The task
Show every line below where "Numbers" can be found.

Data extract
══════════

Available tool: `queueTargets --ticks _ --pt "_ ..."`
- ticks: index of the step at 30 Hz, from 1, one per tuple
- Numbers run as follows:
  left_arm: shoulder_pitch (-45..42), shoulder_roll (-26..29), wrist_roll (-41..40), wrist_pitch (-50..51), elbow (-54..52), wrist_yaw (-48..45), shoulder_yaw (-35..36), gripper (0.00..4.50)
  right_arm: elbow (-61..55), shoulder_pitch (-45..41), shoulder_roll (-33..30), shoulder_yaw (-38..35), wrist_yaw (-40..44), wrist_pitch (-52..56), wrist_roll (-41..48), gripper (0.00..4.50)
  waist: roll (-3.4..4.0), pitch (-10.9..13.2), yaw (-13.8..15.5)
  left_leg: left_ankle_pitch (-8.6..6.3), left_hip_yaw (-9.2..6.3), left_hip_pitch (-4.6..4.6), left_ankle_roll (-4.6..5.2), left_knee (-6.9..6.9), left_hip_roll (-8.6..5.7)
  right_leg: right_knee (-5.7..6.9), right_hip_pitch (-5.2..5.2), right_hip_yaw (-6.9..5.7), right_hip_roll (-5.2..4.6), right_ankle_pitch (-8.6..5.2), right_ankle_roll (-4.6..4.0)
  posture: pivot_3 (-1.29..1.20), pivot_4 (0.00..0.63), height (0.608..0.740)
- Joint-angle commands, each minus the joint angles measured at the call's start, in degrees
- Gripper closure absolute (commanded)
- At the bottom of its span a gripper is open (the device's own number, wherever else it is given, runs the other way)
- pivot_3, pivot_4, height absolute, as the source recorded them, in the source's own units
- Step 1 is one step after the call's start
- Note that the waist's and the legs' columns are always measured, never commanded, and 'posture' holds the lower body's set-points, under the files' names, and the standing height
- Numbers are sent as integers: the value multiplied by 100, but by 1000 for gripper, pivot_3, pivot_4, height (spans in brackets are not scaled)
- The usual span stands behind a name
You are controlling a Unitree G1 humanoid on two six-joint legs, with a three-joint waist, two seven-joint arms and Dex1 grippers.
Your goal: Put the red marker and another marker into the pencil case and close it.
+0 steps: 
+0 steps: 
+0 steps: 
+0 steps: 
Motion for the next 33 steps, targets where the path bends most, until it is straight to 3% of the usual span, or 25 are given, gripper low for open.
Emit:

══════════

Result of the task
- Numbers run as follows:
- Numbers are sent as integers: the value multiplied by 100, but by 1000 for gripper, pivot_3, pivot_4, height (spans in brackets are not scaled)

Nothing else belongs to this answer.